The courts are quick to accuse traitors, but less interesting in pursuing conmen.  Darnay has no interest in pursuing the matter, because he wants to keep a low profile.  He is the nephew of the infamous Marquis St. Evremonde and the heir to the title, so there is definite trouble for him if he stirs up much attention.

Since “putting to death was a recipe much in vogue with all trades and professions,” it should not be a surprise that opening a letter would be considered a mortal sin worthy of death.  Roger Cly and John Barsad are the witnesses against Charles Darnay.

John Barsad is a perfect gentleman.  Who could question his word?

The story of his pure soul was exactly what Mr. Attorney-General had described it to be—perhaps, if it had a fault, a little too exactly. Having released his noble bosom of its burden, he would have modestly withdrawn himself … (Book 2, Chapter 3)

As honest as he may seem, Barsad is actually sneaky.  His real name is Solomon Pross, and he is a conman and spy for hire.  Barsad, the “hired spy and traitor” is accompanied by Roger Cly. 

Roger Cly was Charles Darnay’s servant, and supposedly was loyal to him.  Of course, he seems ready to testify against him.

The virtuous servant, Roger Cly, swore his way through the case at a great rate. He had taken service with the prisoner, in good faith and simplicity, four years ago. (Book 2, Chapter 3)

Cly’s no saint either.  He faked his death and is able to make his way back and forth from France to England, making him a valuable spy.

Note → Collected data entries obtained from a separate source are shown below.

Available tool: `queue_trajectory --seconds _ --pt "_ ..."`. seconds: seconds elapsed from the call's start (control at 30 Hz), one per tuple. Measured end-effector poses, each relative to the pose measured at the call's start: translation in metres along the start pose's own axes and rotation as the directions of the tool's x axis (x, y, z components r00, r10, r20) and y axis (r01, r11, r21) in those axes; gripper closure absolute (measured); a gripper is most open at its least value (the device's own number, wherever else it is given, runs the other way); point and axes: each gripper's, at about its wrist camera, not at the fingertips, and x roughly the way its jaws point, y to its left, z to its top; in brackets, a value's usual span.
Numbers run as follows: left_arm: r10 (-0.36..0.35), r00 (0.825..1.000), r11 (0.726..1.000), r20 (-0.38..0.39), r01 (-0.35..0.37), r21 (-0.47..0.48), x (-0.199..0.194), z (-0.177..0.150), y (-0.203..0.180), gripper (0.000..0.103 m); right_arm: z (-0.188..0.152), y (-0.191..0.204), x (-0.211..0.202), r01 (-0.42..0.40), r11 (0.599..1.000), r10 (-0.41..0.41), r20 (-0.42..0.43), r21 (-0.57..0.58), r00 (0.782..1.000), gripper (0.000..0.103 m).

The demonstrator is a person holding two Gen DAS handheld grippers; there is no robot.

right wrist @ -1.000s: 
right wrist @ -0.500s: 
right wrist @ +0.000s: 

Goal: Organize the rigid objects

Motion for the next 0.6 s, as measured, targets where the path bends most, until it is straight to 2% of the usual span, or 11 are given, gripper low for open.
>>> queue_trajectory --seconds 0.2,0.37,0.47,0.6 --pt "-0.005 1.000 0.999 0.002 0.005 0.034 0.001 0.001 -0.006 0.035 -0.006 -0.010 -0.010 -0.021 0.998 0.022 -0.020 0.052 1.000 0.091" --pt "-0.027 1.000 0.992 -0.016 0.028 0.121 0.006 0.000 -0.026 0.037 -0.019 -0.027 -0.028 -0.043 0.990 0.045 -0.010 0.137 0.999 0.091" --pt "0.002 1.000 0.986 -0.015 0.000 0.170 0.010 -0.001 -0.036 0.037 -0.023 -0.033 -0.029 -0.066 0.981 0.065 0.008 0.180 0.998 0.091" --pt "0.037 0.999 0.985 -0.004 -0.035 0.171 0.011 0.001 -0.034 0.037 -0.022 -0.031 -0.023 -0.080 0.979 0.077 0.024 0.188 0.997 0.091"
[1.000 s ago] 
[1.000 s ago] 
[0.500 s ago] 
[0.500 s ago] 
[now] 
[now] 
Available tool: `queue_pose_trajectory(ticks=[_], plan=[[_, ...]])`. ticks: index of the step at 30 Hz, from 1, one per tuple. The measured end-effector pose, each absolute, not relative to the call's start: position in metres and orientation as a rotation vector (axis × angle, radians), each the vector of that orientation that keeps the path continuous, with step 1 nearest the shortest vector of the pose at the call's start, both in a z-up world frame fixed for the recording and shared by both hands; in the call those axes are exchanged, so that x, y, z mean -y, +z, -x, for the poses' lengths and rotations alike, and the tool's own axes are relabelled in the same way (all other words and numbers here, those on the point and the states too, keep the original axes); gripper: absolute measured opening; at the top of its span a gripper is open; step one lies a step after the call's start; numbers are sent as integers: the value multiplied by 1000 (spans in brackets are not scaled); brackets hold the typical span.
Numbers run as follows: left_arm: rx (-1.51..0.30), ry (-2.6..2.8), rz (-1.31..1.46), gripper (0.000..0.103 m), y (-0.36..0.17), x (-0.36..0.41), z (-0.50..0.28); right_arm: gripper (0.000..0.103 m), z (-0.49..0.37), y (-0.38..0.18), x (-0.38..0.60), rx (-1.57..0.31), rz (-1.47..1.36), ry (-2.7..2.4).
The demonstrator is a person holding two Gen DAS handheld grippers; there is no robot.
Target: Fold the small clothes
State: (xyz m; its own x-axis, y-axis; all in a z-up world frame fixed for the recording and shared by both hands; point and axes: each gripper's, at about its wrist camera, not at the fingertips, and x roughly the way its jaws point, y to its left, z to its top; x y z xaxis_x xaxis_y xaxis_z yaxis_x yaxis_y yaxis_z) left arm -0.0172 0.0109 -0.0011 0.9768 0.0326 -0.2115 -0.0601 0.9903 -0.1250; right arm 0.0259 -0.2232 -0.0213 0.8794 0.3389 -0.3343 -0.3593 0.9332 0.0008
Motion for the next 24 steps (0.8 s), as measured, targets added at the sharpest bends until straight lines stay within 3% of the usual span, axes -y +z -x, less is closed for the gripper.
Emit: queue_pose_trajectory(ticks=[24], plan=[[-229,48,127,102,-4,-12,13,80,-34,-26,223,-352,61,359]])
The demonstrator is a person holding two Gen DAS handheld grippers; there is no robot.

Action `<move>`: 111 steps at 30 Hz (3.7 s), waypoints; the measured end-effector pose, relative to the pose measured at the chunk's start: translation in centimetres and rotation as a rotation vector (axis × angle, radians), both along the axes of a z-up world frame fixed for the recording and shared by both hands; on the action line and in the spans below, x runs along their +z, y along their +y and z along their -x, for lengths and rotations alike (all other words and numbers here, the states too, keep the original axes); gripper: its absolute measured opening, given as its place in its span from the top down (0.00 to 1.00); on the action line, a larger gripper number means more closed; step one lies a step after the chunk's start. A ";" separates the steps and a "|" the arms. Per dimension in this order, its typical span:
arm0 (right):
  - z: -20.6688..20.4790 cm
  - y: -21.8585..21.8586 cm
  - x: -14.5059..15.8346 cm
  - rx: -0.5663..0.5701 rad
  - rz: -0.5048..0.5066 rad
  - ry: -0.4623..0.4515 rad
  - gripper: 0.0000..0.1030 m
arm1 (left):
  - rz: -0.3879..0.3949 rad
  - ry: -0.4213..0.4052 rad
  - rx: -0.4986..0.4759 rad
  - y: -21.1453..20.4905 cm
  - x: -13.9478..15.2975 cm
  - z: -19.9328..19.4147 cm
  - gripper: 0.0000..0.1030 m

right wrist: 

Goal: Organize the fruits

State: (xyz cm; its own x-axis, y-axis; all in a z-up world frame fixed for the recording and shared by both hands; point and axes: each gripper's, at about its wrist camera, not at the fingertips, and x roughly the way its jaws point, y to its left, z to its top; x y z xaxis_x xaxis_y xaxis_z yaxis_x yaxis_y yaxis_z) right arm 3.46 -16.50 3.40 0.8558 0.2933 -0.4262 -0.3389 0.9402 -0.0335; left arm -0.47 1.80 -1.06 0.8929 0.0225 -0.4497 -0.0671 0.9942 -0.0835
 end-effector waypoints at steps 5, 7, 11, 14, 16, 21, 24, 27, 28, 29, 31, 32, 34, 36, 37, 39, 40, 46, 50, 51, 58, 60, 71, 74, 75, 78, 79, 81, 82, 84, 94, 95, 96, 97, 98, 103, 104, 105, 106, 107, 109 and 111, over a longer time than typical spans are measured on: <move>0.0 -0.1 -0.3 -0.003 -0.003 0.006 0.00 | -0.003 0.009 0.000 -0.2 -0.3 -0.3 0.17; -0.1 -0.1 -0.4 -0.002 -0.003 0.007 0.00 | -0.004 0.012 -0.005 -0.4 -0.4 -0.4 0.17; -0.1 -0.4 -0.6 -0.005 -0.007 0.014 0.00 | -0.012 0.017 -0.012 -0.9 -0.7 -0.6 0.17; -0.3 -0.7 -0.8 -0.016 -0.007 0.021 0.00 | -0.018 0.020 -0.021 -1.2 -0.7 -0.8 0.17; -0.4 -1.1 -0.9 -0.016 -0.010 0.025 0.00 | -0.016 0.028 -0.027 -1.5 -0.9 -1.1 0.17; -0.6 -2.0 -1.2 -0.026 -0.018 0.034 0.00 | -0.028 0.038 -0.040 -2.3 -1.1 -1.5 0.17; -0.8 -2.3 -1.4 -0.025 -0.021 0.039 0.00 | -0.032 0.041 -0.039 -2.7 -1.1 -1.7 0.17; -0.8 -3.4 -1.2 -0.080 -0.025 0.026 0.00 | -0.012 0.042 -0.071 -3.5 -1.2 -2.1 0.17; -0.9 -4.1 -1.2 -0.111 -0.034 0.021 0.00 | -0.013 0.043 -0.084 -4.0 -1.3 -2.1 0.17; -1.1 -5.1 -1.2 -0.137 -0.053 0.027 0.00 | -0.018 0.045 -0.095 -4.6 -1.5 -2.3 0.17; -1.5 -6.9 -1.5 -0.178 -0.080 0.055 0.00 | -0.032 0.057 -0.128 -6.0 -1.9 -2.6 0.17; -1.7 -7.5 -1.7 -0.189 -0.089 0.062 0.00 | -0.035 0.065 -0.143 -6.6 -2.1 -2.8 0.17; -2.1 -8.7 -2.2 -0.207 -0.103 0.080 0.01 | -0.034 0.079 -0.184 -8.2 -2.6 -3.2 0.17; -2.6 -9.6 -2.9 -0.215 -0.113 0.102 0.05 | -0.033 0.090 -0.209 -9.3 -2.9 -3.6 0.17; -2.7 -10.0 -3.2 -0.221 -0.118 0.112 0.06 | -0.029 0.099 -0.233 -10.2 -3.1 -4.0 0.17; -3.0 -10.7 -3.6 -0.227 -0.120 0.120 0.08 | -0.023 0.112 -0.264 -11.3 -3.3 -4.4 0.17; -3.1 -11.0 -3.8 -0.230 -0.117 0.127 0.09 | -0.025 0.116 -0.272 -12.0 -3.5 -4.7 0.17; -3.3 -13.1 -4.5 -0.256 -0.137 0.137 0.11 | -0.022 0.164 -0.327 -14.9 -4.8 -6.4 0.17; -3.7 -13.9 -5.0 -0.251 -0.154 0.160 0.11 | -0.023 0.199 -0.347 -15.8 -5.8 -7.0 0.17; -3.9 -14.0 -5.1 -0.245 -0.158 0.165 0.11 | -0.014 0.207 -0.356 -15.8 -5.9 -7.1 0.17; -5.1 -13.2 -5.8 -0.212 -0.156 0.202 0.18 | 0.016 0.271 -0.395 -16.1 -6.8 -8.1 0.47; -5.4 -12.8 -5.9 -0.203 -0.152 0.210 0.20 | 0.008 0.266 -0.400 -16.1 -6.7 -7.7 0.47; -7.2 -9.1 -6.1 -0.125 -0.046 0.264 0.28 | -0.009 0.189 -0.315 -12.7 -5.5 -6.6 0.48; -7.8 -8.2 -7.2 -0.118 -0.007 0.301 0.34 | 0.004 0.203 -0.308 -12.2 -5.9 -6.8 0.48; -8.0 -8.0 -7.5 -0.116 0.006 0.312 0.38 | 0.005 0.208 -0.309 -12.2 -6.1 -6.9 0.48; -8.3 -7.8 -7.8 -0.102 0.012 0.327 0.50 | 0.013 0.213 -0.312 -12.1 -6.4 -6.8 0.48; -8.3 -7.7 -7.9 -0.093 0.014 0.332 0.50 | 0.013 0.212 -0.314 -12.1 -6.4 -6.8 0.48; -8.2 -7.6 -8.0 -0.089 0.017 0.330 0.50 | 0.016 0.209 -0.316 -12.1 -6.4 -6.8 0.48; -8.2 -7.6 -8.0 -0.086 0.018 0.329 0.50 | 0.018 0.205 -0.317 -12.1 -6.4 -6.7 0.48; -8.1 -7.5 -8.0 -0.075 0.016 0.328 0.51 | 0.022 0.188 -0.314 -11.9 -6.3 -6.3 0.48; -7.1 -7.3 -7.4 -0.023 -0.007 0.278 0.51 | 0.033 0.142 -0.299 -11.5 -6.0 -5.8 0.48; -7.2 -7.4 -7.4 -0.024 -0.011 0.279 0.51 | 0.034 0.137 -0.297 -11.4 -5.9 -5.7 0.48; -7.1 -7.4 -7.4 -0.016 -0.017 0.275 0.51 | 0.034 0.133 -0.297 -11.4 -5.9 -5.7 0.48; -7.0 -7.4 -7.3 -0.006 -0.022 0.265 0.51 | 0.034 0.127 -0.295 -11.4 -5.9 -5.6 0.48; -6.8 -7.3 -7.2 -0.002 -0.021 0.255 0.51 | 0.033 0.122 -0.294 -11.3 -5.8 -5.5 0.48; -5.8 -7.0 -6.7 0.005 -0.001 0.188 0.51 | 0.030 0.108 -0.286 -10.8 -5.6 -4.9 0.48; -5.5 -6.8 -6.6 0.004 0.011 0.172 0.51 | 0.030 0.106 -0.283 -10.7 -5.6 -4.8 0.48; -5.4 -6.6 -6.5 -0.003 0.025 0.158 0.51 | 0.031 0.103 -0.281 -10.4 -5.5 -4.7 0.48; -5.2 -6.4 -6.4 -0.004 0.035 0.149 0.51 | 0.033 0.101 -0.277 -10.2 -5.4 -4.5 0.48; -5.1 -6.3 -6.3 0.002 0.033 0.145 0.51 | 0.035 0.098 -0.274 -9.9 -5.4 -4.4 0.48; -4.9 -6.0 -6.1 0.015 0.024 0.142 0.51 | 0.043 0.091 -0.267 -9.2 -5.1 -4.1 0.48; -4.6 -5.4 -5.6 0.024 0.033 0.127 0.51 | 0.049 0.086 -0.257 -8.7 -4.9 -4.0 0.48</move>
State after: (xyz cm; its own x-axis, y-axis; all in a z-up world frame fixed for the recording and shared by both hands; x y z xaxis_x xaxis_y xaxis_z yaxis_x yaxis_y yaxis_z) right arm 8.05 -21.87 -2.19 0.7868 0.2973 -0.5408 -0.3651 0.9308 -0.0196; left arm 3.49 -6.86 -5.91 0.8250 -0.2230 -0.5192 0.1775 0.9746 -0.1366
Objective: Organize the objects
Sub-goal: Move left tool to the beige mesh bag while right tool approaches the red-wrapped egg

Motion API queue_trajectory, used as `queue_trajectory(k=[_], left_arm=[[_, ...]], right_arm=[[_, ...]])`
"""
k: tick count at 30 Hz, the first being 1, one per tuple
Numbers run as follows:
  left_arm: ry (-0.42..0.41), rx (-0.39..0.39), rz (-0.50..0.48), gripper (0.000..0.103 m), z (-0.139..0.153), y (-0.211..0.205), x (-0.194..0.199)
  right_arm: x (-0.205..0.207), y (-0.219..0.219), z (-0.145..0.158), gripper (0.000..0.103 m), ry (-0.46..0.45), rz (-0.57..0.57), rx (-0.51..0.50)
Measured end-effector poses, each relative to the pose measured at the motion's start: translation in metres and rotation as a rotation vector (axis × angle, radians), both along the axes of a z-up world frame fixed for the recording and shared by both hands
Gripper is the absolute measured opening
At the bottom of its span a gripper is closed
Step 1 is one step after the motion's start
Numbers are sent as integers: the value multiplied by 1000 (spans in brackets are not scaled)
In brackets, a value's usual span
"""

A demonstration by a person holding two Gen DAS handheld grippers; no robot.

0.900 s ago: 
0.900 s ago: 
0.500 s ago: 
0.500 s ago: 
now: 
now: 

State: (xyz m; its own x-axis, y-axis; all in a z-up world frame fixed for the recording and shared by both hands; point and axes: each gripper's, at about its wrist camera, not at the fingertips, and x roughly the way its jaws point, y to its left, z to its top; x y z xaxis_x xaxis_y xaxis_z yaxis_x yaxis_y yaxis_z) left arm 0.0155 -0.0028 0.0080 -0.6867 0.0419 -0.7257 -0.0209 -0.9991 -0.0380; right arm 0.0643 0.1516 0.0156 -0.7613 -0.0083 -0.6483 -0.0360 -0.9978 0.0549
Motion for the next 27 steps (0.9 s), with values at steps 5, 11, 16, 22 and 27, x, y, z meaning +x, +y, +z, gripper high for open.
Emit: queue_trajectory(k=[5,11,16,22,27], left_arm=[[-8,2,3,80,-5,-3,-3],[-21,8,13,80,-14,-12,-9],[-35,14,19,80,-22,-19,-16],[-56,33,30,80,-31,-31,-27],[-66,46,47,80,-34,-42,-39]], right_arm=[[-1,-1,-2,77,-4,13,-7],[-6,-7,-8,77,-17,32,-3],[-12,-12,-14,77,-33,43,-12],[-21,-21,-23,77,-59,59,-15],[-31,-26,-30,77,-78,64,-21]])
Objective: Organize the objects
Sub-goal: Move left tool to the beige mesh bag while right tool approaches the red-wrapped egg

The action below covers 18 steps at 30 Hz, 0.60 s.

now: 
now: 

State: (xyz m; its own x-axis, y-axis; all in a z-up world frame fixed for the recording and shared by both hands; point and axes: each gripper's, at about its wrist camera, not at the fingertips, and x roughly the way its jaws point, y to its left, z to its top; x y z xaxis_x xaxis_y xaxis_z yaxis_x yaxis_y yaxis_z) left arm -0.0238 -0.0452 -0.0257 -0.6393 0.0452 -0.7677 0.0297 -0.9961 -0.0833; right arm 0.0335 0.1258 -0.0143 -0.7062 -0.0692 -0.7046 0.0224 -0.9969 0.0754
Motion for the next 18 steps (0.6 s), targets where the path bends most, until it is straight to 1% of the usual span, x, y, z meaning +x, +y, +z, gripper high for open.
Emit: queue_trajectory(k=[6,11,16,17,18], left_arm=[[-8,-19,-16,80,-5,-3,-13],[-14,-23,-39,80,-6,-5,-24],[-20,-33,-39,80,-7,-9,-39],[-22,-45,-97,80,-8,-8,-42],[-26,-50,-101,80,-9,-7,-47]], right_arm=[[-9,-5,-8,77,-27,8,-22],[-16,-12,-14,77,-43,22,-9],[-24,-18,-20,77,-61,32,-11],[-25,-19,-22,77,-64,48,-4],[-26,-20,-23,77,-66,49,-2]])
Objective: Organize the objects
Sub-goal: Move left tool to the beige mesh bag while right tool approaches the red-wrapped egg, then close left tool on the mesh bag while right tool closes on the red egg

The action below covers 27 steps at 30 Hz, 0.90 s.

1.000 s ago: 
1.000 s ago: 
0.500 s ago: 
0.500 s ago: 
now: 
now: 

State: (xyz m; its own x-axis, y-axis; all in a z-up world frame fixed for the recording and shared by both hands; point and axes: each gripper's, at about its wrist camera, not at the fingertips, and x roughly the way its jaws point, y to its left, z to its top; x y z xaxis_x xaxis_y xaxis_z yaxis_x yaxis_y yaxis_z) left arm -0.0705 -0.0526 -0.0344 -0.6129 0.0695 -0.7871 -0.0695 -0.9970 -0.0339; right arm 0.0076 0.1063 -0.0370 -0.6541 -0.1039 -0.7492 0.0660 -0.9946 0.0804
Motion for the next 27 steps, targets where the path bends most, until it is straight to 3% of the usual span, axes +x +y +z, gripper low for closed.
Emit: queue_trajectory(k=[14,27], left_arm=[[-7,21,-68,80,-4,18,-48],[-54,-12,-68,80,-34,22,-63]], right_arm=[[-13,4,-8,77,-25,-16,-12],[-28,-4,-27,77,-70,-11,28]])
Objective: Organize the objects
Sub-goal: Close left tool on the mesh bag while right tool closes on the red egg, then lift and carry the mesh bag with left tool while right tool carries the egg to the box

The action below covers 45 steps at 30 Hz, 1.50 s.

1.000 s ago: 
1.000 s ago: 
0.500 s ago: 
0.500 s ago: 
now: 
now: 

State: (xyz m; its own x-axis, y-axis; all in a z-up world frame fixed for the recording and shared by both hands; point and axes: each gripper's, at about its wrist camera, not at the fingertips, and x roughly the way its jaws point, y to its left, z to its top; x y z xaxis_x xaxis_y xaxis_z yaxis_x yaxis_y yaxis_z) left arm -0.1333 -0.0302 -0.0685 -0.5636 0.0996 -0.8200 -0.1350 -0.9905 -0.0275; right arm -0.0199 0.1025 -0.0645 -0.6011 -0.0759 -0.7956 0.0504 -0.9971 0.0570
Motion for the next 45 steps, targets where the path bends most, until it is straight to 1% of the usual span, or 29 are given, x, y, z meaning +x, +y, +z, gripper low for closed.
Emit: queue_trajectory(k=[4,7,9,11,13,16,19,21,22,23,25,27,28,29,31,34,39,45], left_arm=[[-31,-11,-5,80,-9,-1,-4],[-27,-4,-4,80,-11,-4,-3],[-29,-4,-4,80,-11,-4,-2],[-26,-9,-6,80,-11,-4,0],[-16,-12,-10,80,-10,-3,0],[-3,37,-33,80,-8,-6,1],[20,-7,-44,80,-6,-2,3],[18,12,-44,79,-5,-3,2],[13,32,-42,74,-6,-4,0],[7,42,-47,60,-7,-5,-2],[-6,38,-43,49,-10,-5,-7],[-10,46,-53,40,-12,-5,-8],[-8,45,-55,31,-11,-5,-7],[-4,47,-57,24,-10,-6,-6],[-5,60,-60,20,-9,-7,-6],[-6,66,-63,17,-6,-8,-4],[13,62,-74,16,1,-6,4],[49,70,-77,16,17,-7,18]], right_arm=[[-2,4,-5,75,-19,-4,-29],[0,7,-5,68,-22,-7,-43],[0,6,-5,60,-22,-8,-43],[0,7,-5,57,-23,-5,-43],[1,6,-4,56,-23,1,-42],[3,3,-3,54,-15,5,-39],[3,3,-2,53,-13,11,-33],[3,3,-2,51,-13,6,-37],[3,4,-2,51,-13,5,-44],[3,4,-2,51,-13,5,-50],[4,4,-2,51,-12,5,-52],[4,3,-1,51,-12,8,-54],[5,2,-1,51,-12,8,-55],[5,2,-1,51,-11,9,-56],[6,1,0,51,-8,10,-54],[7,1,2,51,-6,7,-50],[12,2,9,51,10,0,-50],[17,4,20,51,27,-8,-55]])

Despite his apparent drunken stupor, Sydney Carton saves the day.  All he has to point out is the fact that he and Charles Darnay look very much alike, and the jury is flummoxed.  They acquit, and that is the end of it.  Darnay has no desire to open up the can of worms and accuse the two men of bearing false witness against him.  If he does, it could drudge up information about his real past that would cause trouble for him.

Likewise, the court system does not benefit for continuing.  They made a mockery of the trial process, and they know it.  Things are rough in France, and there are grumblings in the colonies.  It is best to sweep the whole thing under the rug and forget about it before it becomes even more of an embarrassment.